- _GOAL OF THE EXERCISE_
Using the records below, give again exactly the lines from the line that contains "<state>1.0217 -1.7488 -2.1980" through the line that contains "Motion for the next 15", both ends included, and only those.

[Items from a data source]
- - - - - - -

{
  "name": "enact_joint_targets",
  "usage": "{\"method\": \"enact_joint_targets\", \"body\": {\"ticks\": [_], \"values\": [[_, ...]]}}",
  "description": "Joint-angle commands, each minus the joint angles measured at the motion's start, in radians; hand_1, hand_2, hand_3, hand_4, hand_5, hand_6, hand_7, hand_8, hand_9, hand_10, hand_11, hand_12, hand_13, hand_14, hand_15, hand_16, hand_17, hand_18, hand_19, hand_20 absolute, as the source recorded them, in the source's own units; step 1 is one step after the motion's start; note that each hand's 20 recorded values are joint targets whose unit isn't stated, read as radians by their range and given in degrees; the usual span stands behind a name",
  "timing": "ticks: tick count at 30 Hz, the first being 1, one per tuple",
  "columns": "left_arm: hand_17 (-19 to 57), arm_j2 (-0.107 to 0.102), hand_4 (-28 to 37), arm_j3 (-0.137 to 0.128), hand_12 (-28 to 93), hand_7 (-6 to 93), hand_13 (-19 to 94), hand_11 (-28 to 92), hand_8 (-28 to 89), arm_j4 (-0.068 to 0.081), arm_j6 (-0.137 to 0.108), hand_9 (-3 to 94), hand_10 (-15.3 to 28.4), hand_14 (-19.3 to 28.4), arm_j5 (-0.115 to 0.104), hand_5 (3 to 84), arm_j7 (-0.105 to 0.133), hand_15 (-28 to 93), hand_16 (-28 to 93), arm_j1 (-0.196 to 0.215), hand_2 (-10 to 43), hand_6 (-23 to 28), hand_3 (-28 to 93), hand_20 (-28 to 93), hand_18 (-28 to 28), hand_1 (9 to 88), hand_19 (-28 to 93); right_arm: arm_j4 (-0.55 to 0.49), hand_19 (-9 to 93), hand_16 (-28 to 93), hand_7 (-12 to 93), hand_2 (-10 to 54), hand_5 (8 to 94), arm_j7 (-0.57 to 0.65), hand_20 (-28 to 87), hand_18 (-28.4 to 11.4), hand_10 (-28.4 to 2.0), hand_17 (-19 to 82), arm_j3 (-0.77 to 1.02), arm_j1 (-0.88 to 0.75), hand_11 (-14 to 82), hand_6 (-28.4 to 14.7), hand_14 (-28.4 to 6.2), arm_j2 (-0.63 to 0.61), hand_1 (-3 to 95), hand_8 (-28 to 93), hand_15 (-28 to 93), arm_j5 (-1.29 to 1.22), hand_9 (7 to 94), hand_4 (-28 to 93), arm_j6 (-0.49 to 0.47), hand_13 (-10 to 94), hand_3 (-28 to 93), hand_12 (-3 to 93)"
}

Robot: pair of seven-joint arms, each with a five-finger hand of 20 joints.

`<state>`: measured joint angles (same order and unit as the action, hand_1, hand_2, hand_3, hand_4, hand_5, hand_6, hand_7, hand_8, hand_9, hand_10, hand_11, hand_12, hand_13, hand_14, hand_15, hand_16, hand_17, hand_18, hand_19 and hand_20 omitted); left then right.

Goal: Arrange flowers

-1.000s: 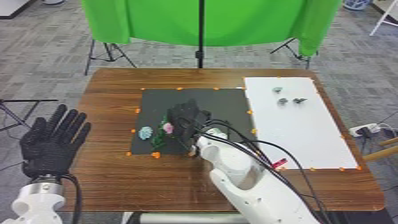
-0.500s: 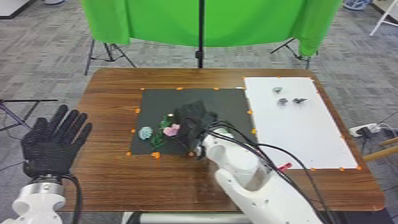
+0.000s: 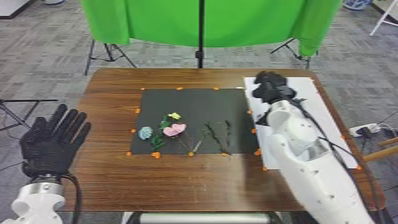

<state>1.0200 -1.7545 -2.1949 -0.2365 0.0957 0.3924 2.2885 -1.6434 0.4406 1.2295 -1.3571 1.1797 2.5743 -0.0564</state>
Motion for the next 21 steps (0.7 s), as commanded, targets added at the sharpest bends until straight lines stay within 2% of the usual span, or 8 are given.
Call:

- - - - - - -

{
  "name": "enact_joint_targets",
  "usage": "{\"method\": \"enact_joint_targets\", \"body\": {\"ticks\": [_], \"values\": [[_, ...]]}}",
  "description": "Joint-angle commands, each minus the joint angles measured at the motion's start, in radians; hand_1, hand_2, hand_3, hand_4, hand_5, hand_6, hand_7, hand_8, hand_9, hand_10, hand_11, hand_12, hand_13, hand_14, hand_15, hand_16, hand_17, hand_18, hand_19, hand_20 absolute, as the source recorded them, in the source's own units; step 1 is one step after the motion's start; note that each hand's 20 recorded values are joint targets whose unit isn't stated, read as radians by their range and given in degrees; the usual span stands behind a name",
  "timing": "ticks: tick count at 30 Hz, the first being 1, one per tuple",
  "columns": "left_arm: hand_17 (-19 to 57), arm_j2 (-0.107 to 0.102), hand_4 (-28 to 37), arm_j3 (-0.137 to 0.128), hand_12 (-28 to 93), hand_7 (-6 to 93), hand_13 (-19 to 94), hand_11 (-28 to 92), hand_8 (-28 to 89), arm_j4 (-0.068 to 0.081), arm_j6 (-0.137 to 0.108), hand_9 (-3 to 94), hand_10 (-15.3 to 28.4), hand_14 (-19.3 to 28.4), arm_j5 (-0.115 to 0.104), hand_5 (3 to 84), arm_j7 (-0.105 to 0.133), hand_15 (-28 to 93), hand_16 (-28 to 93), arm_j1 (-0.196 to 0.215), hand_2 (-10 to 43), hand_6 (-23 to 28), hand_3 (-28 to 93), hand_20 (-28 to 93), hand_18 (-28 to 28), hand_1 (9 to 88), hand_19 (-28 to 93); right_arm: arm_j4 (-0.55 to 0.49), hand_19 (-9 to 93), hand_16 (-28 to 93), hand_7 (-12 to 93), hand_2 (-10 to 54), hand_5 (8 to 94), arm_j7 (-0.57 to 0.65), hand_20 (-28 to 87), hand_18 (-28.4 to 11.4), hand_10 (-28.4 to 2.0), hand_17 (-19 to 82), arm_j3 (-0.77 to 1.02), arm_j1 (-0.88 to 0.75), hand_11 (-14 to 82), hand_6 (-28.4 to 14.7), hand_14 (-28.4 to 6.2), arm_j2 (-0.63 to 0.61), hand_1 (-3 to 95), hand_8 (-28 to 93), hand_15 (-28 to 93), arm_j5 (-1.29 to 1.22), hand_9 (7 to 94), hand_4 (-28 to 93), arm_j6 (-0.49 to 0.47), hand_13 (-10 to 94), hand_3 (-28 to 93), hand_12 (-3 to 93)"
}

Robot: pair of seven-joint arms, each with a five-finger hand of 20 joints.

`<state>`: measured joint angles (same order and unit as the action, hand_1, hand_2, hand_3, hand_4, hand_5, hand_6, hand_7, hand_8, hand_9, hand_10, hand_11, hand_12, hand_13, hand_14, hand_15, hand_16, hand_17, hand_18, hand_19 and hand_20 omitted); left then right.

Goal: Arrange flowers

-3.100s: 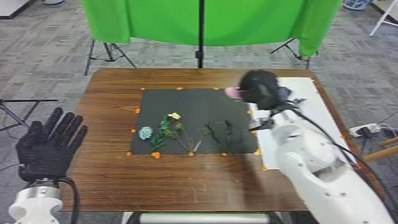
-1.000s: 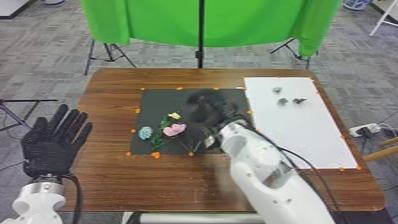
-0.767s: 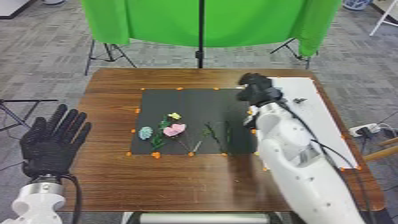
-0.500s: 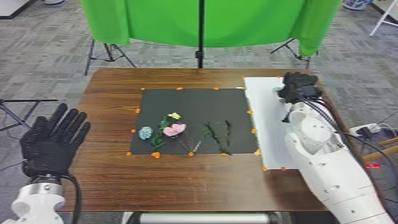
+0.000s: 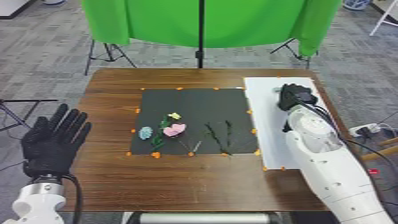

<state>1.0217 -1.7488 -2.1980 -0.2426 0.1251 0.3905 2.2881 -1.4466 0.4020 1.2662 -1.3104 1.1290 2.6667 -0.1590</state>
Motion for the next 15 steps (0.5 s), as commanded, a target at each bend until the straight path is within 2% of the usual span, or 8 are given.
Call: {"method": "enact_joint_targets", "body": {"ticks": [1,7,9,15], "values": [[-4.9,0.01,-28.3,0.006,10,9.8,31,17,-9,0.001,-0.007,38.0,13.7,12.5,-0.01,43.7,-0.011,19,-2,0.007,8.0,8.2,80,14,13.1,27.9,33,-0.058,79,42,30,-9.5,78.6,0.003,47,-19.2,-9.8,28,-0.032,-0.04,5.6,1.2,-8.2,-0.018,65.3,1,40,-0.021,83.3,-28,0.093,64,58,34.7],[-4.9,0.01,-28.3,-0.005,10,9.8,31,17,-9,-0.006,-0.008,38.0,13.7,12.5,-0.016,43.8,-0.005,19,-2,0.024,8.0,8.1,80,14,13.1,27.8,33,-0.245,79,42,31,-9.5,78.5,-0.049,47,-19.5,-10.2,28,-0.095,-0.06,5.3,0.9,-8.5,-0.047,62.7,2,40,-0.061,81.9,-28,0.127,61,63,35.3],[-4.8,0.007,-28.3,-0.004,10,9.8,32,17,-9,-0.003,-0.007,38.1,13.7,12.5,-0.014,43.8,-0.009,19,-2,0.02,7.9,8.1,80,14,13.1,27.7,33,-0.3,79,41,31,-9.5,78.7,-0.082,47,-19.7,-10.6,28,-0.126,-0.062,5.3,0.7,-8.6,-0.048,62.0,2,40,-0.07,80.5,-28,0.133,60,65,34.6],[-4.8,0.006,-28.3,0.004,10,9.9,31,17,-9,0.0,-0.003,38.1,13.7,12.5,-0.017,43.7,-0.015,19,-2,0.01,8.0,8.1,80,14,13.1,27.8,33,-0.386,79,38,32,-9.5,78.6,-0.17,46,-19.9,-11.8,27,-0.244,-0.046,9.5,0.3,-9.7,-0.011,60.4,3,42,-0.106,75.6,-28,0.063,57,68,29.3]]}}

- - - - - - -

- _WORKED SOLUTION_
<state>1.0217 -1.7488 -2.1980 -0.2426 0.1251 0.3905 2.2881 -1.4466 0.4020 1.2662 -1.3104 1.1290 2.6667 -0.1590</state>
Motion for the next 15 steps (0.5 s), as commanded, a target at each bend until the straight path is within 2% of the usual span, or 8 are given.

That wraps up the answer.